§ **PROBLEM STATEMENT**:
Locate, in the data below, the line that contains "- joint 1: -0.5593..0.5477" and the line that contains "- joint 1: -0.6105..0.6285"; reproduce exactly those two lines and every line between them, nothing more.

DATASET EXTRACT Block Start

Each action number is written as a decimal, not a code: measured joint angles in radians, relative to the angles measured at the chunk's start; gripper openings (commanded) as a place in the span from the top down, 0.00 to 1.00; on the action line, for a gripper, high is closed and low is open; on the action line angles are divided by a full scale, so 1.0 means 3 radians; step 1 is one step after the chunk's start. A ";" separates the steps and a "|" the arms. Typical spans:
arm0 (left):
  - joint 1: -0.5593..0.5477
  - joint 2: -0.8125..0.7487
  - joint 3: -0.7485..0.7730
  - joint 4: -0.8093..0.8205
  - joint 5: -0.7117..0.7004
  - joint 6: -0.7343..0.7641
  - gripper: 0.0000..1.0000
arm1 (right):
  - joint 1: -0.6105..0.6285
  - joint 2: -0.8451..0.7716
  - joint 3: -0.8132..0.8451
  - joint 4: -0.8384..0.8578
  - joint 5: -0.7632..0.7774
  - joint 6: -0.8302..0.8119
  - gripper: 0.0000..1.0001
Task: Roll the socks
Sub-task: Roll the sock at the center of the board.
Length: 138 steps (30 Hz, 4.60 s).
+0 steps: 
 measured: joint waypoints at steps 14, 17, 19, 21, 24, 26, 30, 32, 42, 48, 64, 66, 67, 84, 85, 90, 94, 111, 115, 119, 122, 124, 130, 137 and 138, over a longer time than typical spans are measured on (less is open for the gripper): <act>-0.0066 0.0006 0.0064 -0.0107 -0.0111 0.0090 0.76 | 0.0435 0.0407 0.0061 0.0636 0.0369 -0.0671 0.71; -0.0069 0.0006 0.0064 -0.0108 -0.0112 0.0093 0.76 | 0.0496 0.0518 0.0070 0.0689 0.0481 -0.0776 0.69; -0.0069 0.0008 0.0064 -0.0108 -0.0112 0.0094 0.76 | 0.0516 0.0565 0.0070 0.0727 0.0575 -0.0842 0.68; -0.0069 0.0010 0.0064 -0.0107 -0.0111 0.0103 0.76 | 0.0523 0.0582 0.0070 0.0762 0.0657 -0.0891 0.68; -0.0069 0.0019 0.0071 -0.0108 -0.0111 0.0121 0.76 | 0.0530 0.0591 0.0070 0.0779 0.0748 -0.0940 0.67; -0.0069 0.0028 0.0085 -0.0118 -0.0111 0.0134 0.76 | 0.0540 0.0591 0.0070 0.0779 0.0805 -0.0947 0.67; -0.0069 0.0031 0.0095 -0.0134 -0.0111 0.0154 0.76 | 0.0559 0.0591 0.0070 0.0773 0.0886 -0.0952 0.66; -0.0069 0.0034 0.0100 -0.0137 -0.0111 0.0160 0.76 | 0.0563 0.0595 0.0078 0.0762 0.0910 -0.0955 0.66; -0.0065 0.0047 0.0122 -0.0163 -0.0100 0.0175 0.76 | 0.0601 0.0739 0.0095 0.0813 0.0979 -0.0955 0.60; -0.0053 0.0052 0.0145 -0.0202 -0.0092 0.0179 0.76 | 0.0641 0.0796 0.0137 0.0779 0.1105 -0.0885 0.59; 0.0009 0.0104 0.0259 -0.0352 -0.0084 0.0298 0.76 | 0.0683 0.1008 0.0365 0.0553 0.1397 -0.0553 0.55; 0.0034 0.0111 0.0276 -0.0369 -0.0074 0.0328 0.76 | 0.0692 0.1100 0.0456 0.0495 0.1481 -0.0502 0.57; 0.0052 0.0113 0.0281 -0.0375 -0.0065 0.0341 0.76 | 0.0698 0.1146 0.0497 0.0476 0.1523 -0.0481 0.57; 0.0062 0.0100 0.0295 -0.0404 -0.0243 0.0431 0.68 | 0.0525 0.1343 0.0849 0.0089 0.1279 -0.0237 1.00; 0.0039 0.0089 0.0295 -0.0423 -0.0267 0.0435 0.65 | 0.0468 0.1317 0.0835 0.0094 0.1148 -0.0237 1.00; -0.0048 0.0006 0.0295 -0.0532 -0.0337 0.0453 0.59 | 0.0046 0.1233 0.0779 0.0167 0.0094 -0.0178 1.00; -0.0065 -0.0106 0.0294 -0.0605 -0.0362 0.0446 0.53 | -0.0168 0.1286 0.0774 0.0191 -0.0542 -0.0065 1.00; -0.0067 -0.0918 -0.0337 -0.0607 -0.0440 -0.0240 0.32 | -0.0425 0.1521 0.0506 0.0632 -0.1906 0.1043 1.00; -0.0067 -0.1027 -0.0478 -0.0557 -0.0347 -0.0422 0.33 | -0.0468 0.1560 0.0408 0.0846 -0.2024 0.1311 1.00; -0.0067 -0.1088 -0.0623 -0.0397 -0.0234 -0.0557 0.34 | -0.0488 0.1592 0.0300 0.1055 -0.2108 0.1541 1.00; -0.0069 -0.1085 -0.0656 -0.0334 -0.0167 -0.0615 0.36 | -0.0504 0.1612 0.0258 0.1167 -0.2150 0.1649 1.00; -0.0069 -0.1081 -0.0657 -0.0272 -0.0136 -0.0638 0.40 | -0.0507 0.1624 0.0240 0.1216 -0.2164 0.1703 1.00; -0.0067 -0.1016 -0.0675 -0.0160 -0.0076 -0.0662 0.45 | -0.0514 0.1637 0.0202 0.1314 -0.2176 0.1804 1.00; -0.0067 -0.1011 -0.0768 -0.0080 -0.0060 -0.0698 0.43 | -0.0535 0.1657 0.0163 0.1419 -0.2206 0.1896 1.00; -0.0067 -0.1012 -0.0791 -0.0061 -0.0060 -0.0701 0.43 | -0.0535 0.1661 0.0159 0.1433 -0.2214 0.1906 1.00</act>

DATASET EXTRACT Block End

§ **RESPONSE AREA**:
  - joint 1: -0.5593..0.5477
  - joint 2: -0.8125..0.7487
  - joint 3: -0.7485..0.7730
  - joint 4: -0.8093..0.8205
  - joint 5: -0.7117..0.7004
  - joint 6: -0.7343..0.7641
  - gripper: 0.0000..1.0000
arm1 (right):
  - joint 1: -0.6105..0.6285

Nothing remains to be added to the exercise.